[What is needed]
Every line with "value" in it must be copied from the data.

----- Data below -----

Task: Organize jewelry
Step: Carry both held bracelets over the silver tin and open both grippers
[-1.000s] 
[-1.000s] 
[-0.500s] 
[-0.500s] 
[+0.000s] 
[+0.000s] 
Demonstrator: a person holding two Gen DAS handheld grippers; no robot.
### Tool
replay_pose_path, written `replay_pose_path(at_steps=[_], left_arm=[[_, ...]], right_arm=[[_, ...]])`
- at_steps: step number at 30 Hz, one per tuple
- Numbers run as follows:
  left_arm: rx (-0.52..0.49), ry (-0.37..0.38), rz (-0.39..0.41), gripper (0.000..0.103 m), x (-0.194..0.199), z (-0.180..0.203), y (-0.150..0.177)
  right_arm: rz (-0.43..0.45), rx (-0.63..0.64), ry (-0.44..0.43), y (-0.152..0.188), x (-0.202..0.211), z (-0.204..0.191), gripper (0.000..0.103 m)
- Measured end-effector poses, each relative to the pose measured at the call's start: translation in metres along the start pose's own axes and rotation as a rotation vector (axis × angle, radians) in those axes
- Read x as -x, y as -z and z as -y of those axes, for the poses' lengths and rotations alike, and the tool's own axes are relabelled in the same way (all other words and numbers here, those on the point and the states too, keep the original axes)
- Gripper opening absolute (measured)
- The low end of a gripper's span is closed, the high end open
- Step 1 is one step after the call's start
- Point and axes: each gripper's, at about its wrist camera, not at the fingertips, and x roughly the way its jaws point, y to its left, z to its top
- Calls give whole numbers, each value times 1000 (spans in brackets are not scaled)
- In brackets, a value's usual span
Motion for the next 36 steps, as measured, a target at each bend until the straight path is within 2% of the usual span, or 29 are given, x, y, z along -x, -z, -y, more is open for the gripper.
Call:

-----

[Reply]
- Calls give whole numbers, each value times 1000 (spans in brackets are not scaled)
- In brackets, a value's usual span

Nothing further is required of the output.